Fora do meio acadêmico, no entanto, sua atividade por justiça social e racial até hoje tem impacto em homens e mulheres, sobretudo negros, para se atentarem à necessidade de lutar contra as opressões, englobando questões como raça, classe, gênero.
Mulheres negras movem a democracia
Na passagem pelo Brasil, a filósofa, ativista e intelectual destacou a importância de mulheres negras à frente das articulações políticas. “Não há democracia sem a articulação de mulheres negras, porque elas representam os pobres, os indígenas, as vítimas de violência racial e os oprimidos.”
A historiadora Raquel Barreto, que também assina o prefácio da edição brasileira de “Uma autobiografia”, em entrevista a Universa, ressaltou à época a influência que ela tem sobre o pensamento do sistema político. “Ter uma mulher como Angela Davis, que constrói militância e produção teórica sobre esses temas, e na hora que temos refletido sobre democracia, liberdades individuais e políticas, só reforça a ideia de que temos que disputar narrativas sobre isso.”
Feminismo não é só sobre mulheres
Angela Davis é um ícone antirracista, que luta pelo fim do encarceramento de pessoas negras e que questiona o capitalismo. Tudo isso está em suas falas sobre feminismo e faz conexão entre o passado e o presente de sua militância. A prova da importância dessa forma de ver as lutas em sua vida está em uma entrevista recente que deu ao site “Democracy Now” neste mês.
Ao responder sobre como foi rever o conteúdo escrito por ela quando tinha vinte e poucos anos, ela reconheceu ter usado frases homofóbicas sobre os 18 meses em que esteve na prisão feminina.
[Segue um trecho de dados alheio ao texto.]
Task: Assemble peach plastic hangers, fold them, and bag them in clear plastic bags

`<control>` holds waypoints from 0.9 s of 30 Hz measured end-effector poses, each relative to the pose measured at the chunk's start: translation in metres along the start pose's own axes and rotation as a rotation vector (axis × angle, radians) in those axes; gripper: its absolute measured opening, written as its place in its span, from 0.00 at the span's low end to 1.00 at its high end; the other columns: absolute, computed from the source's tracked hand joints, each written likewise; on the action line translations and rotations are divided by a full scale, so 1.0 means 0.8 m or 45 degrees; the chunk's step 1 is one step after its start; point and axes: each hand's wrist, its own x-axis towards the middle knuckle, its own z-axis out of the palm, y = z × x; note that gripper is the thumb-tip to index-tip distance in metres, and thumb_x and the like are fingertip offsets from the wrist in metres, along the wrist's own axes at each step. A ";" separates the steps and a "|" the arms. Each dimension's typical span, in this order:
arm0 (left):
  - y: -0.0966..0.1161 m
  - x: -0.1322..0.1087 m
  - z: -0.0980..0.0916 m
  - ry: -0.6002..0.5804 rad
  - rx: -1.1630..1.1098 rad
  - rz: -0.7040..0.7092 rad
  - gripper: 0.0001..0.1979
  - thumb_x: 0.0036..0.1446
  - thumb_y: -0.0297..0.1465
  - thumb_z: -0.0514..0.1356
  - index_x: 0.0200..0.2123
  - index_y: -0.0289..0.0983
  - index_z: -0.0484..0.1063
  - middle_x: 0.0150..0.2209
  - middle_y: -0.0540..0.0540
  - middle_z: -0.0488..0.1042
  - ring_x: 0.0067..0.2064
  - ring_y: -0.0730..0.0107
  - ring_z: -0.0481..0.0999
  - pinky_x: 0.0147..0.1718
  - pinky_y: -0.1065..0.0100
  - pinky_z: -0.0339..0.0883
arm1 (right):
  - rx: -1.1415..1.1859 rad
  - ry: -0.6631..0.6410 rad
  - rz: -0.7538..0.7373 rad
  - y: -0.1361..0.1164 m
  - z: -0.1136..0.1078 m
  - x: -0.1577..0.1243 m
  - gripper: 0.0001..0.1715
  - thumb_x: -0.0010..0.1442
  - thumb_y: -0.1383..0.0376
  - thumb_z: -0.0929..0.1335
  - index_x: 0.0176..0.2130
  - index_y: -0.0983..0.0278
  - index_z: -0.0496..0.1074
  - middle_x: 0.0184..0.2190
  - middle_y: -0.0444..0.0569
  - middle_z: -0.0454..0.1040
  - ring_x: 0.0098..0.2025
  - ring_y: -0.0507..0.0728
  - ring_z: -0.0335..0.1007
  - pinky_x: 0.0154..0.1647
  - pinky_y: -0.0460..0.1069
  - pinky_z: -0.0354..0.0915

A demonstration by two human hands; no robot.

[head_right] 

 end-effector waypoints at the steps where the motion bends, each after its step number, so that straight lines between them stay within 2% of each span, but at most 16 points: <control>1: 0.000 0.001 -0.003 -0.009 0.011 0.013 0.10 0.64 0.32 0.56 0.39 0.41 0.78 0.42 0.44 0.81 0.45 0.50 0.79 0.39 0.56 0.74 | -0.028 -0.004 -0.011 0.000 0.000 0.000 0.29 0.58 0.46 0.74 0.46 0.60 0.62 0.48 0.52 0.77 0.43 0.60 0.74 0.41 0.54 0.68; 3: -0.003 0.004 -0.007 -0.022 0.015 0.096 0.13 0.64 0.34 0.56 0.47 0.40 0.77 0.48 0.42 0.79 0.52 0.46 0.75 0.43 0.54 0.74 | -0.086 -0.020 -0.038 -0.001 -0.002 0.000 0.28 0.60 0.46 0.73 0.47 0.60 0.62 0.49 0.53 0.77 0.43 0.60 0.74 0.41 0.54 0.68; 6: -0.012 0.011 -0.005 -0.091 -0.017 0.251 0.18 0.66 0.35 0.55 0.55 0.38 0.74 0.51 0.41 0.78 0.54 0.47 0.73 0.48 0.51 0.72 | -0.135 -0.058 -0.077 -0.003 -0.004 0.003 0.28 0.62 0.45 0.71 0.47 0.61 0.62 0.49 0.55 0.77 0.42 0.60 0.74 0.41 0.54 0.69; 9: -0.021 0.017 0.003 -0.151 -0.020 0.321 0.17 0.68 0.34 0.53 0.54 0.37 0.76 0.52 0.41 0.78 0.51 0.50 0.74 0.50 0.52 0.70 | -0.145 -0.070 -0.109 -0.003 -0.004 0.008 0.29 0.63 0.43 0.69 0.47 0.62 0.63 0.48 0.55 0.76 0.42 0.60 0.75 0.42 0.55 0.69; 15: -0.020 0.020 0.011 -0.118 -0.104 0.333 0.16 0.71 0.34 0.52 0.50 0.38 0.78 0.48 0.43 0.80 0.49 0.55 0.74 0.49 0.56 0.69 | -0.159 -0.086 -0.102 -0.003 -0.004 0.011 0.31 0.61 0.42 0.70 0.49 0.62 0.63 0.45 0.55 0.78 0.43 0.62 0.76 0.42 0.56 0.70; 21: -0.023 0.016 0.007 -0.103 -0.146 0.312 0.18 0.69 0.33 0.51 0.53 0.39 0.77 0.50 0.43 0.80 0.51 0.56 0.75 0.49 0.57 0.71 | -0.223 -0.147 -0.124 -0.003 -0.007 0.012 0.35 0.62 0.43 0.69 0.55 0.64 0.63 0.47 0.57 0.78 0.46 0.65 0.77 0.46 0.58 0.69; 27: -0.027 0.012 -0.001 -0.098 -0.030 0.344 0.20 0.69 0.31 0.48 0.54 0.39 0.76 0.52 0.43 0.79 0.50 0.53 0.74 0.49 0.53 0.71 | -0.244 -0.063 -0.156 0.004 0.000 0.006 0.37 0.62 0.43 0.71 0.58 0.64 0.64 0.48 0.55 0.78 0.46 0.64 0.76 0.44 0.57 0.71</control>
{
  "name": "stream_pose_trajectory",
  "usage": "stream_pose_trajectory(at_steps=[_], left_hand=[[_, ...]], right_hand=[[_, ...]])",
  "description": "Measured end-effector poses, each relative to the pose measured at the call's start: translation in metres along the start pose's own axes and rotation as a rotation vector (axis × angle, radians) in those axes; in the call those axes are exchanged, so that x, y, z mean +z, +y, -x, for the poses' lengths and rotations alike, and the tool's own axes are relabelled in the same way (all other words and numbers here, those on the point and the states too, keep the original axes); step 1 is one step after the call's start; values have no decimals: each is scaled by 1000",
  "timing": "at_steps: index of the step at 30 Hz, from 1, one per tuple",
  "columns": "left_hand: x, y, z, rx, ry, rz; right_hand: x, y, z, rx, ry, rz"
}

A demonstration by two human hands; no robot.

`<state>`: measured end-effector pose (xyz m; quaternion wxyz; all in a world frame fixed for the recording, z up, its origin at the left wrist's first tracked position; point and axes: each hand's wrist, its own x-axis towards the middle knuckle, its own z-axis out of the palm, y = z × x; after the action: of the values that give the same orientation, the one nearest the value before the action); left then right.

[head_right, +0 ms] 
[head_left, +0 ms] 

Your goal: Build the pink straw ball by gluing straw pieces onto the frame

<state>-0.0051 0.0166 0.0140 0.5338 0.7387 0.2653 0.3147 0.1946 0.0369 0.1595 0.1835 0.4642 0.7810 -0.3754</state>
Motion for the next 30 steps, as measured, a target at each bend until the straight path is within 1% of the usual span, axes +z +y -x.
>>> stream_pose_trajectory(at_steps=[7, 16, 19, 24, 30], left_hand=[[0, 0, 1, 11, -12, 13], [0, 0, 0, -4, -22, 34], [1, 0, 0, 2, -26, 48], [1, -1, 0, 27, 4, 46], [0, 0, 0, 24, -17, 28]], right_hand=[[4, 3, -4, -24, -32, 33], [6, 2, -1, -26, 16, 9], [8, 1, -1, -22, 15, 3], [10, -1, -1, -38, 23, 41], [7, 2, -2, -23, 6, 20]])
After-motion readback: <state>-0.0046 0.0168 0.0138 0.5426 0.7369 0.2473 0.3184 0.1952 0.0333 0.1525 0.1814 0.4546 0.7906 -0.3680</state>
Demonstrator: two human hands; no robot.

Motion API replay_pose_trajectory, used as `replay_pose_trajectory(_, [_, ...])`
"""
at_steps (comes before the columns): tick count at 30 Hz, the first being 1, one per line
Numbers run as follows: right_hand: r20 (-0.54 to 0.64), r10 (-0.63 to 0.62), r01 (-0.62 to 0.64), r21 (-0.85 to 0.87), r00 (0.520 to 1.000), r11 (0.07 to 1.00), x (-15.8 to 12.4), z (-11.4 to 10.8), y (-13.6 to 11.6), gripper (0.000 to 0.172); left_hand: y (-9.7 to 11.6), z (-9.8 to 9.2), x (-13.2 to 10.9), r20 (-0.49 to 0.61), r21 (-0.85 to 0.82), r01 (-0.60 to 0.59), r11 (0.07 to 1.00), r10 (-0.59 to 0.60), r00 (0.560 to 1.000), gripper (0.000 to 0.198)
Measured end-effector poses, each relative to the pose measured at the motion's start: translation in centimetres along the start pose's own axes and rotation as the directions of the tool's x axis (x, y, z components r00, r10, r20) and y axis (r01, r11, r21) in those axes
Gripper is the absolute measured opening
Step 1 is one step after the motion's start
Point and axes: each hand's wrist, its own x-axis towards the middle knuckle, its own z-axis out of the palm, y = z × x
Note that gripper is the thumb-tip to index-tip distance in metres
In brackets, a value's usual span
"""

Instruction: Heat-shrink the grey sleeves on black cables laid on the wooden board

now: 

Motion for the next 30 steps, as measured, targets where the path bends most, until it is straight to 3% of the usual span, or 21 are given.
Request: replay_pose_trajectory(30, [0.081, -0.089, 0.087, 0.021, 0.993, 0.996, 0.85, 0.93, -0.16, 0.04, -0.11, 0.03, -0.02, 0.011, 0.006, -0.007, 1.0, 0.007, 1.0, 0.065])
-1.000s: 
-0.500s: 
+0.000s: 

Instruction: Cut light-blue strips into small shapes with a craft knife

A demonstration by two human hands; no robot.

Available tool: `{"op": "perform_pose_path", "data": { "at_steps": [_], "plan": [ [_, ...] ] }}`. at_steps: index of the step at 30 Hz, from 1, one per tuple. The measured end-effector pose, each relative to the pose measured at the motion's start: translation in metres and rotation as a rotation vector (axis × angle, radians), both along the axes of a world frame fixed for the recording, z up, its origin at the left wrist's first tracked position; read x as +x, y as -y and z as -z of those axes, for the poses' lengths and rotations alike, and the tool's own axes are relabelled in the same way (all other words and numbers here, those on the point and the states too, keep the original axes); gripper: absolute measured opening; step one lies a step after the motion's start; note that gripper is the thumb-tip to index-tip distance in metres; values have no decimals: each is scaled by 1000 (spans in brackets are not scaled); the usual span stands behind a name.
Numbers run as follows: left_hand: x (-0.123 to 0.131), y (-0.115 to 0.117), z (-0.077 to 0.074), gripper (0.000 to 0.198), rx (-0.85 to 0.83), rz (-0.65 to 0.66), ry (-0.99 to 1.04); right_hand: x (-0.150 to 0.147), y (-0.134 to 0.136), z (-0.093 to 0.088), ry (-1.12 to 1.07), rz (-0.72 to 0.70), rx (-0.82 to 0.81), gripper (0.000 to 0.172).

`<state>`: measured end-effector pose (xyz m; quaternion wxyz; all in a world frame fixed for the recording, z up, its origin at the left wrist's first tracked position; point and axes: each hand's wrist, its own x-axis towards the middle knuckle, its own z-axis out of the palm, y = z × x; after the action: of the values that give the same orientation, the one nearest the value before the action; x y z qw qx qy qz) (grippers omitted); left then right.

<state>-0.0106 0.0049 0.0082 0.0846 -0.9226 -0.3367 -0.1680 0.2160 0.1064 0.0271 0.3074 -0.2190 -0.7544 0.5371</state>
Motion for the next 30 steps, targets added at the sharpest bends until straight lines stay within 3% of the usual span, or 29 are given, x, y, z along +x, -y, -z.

“A linguagem que usei para descrever o que acontecia nas prisões femininas era muito homofóbica. E eu era um produto do meu tempo. E é muito inspirador reconhecer até onde chegamos, não apenas na maneira como falamos sobre sexualidade, mas na maneira como falamos sobre gênero e na maneira como estamos constantemente desafiando as noções binárias de gênero”, explicou à entrevistadora.
“Ao reler aquele texto, tomei consciência da importância absoluta do feminismo antirracista, anticapitalista, abolicionista.”
Na mesma entrevista, a ativista informou sobre um livro publicado me maio do ano passado, durante a pandemia, ao lado das também professoras, militantes e feministas Gina Dent e Beth Richie: “Abolition. Feminism. Now.” (em português, “Abolição. Feminismo. Agora”, porém, sem previsão de lançamento para os leitores brasileiros).
Para Davis, o momento, inclusive, é propício para que esses temas surjam no debate público. “Agora que as mobilizações de massa se acalmaram, as pessoas estão pensando, talvez, sobre qual pode ser o impacto duradouro desse momento, dessa conjuntura histórica específica. Sentimos que as ideias que oferecemos neste livro serão úteis para o processo de provocar uma mudança radical”.
A esperança está na luta dos jovens
Inspirando e sendo inspirada pelos jovens, Davis contou em entrevista à revista Bazaar norte-americana que o que traz esperança para ela nestes tempos é a mobilização de jovens. “Acho que nunca poderia imaginar que estaríamos neste ponto. Que haveria jovens não apenas falando sobre feminismo de forma interseccional, mas abraçando a abolição. Nunca pensei que testemunharia um momento como esse.”